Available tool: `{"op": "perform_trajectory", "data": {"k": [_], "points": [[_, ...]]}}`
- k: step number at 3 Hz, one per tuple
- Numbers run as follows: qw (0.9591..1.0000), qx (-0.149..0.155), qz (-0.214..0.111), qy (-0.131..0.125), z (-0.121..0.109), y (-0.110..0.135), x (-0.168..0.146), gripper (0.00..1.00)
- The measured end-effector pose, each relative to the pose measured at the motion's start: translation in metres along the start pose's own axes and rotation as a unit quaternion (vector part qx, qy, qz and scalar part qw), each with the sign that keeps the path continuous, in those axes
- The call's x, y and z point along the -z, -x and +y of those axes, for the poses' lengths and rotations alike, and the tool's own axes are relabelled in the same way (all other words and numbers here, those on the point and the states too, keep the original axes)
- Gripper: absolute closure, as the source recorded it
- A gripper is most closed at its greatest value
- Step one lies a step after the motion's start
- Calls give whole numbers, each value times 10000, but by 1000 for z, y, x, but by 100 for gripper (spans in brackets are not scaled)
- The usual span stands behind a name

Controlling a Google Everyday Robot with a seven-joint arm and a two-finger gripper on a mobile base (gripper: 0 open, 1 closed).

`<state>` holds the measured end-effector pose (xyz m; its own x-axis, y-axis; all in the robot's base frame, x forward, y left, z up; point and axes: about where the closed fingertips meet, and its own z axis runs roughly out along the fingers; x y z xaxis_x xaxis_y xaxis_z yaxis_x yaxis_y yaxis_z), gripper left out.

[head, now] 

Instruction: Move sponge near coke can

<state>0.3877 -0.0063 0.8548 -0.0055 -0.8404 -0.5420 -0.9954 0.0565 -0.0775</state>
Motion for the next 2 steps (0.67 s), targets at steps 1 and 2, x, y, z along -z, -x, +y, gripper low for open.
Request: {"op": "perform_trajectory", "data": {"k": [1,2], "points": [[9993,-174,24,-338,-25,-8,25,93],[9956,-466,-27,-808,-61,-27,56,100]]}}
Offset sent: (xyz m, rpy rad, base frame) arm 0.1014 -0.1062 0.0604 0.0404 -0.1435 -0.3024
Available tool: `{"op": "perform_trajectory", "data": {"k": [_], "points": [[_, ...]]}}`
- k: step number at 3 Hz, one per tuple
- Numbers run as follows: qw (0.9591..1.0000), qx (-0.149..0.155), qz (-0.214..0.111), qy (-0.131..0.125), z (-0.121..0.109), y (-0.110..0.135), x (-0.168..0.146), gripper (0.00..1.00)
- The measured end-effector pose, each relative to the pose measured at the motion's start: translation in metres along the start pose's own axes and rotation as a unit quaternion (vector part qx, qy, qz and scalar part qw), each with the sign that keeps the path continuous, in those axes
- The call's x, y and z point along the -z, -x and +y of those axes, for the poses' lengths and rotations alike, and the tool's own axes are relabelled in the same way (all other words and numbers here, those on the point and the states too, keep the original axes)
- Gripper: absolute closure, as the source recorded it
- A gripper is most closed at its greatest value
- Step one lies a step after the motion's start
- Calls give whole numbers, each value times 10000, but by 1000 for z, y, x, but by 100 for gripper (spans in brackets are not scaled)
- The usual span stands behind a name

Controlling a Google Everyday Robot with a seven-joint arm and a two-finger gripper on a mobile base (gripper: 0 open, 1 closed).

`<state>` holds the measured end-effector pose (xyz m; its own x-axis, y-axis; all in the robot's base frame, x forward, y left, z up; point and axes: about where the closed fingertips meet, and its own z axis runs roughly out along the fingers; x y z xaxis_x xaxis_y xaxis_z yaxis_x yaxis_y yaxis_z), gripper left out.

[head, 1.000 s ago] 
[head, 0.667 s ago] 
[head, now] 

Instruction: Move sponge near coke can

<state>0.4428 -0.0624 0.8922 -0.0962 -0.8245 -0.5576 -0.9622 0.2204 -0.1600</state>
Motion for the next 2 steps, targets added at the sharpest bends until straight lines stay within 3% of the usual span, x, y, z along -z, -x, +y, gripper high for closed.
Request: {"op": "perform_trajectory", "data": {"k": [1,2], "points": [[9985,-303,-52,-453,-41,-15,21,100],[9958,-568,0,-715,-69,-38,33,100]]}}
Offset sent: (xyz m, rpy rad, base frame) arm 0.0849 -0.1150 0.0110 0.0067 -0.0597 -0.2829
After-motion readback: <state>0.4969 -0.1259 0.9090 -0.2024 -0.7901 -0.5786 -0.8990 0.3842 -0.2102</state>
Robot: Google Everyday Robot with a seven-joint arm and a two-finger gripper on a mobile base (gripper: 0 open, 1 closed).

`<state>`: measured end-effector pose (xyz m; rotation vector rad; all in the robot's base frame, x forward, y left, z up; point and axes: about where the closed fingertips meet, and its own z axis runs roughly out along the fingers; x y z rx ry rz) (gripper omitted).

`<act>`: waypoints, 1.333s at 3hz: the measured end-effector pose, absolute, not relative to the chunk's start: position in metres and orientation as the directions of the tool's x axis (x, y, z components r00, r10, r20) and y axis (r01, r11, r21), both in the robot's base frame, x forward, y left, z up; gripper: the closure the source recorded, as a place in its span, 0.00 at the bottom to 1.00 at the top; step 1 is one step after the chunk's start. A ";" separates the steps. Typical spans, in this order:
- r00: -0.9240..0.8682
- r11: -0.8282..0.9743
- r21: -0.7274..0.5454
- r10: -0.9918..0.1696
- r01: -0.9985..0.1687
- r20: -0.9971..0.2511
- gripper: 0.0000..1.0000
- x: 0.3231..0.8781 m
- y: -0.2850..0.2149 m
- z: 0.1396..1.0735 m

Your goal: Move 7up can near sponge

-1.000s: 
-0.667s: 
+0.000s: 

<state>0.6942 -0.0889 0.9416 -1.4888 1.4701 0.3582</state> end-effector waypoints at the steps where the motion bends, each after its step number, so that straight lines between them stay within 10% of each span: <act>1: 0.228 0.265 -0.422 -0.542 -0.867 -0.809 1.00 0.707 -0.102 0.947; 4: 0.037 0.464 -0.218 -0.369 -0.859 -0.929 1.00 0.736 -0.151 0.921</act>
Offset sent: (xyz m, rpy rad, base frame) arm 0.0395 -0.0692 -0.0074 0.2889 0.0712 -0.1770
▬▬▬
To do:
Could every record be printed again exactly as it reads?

Solution:
Available tool: `{"op": "perform_trajectory", "data": {"k": [_], "points": [[_, ...]]}}`
- k: step number at 3 Hz, one per tuple
- Numbers run as follows: qw (0.9591..1.0000), qx (-0.149..0.155), qz (-0.214..0.111), qy (-0.131..0.125), z (-0.121..0.109), y (-0.110..0.135), x (-0.168..0.146), gripper (0.00..1.00)
- The measured end-effector pose, each relative to the pose measured at the motion's start: translation in metres along the start pose's own axes and rotation as a unit quaternion (vector part qx, qy, qz and scalar part qw), each with the sign that keeps the path continuous, in those axes
- The call's x, y and z point along the -z, -x and +y of those axes, for the poses' lengths and rotations alike, and the tool's own axes are relabelled in the same way (all other words and numbers here, those on the point and the states too, keep the original axes)
- Gripper: absolute closure, as the source recorded it
- A gripper is most closed at its greatest value
- Step one lies a step after the motion's start
- Calls give whole numbers, each value times 10000, but by 1000 for z, y, x, but by 100 for gripper (spans in brackets are not scaled)
- The usual span stands behind a name

Controlling a Google Everyday Robot with a seven-joint arm and a two-finger gripper on a mobile base (gripper: 0 open, 1 closed).

`<state>` holds the measured end-effector pose (xyz m; its own x-axis, y-axis; all in the robot's base frame, x forward, y left, z up; point and axes: about where the closed fingertips meet, and its own z axis runs roughly out along the fingers; x y z xaxis_x xaxis_y xaxis_z yaxis_x yaxis_y yaxis_z), gripper left out.

[head, now] 

Instruction: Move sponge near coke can

<state>0.3877 -0.0063 0.8548 -0.0055 -0.8404 -0.5420 -0.9954 0.0565 -0.0775</state>
Motion for the next 2 steps (0.67 s), targets at steps 1 and 2, x, y, z along -z, -x, +y, gripper low for open.
Request: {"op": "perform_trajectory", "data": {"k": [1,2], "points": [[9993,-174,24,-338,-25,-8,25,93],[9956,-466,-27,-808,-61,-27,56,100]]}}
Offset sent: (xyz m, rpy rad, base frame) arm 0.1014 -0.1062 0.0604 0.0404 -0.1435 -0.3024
Available tool: `{"op": "perform_trajectory", "data": {"k": [_], "points": [[_, ...]]}}`
- k: step number at 3 Hz, one per tuple
- Numbers run as follows: qw (0.9591..1.0000), qx (-0.149..0.155), qz (-0.214..0.111), qy (-0.131..0.125), z (-0.121..0.109), y (-0.110..0.135), x (-0.168..0.146), gripper (0.00..1.00)
- The measured end-effector pose, each relative to the pose measured at the motion's start: translation in metres along the start pose's own axes and rotation as a unit quaternion (vector part qx, qy, qz and scalar part qw), each with the sign that keeps the path continuous, in those axes
- The call's x, y and z point along the -z, -x and +y of those axes, for the poses' lengths and rotations alike, and the tool's own axes are relabelled in the same way (all other words and numbers here, those on the point and the states too, keep the original axes)
- Gripper: absolute closure, as the source recorded it
- A gripper is most closed at its greatest value
- Step one lies a step after the motion's start
- Calls give whole numbers, each value times 10000, but by 1000 for z, y, x, but by 100 for gripper (spans in brackets are not scaled)
- The usual span stands behind a name

Controlling a Google Everyday Robot with a seven-joint arm and a two-finger gripper on a mobile base (gripper: 0 open, 1 closed).

`<state>` holds the measured end-effector pose (xyz m; its own x-axis, y-axis; all in the robot's base frame, x forward, y left, z up; point and axes: about where the closed fingertips meet, and its own z axis runs roughly out along the fingers; x y z xaxis_x xaxis_y xaxis_z yaxis_x yaxis_y yaxis_z), gripper left out.

[head, 1.000 s ago] 
[head, 0.667 s ago] 
[head, now] 

Instruction: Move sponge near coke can

<state>0.4428 -0.0624 0.8922 -0.0962 -0.8245 -0.5576 -0.9622 0.2204 -0.1600</state>
Motion for the next 2 steps, targets added at the sharpest bends until straight lines stay within 3% of the usual span, x, y, z along -z, -x, +y, gripper high for closed.
Request: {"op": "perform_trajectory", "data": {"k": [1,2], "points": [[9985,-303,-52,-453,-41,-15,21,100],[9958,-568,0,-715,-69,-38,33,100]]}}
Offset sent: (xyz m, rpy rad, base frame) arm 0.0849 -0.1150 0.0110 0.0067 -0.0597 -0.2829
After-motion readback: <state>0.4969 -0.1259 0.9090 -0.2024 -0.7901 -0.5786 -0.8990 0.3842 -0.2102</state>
Robot: Google Everyday Robot with a seven-joint arm and a two-finger gripper on a mobile base (gripper: 0 open, 1 closed).

`<state>`: measured end-effector pose (xyz m; rotation vector rad; all in the robot's base frame, x forward, y left, z up; point and axes: about where the closed fingertips meet, and its own z axis runs roughly out along the fingers; x y z rx ry rz) (gripper omitted).

`<act>`: waypoints, 1.333s at 3hz: the measured end-effector pose, absolute, not relative to the chunk's start: position in metres and orientation as the directions of the tool's x axis (x, y, z components r00, r10, r20) and y axis (r01, r11, r21), both in the robot's base frame, x forward, y left, z up; gripper: the closure the source recorded, as a place in its span, 0.00 at the bottom to 1.00 at the top; step 1 is one step after the chunk's start. A ";" separates the steps. Typical spans, in this order:
- r00: -0.9240..0.8682
- r11: -0.8282..0.9743
- r21: -0.7274..0.5454
- r10: -0.9918..0.1696
- r01: -0.9985..0.1687
- r20: -0.9971..0.2511
- gripper: 0.0000..1.0000
- x: 0.3231..0.8781 m
- y: -0.2850..0.2149 m
- z: 0.1396..1.0735 m

Your goal: Move 7up can near sponge

-1.000s: 
-0.667s: 
+0.000s: 

<state>0.6942 -0.0889 0.9416 -1.4888 1.4701 0.3582</state> end-effector waypoints at the steps where the motion bends, each after its step number, so that straight lines between them stay within 10% of each span: <act>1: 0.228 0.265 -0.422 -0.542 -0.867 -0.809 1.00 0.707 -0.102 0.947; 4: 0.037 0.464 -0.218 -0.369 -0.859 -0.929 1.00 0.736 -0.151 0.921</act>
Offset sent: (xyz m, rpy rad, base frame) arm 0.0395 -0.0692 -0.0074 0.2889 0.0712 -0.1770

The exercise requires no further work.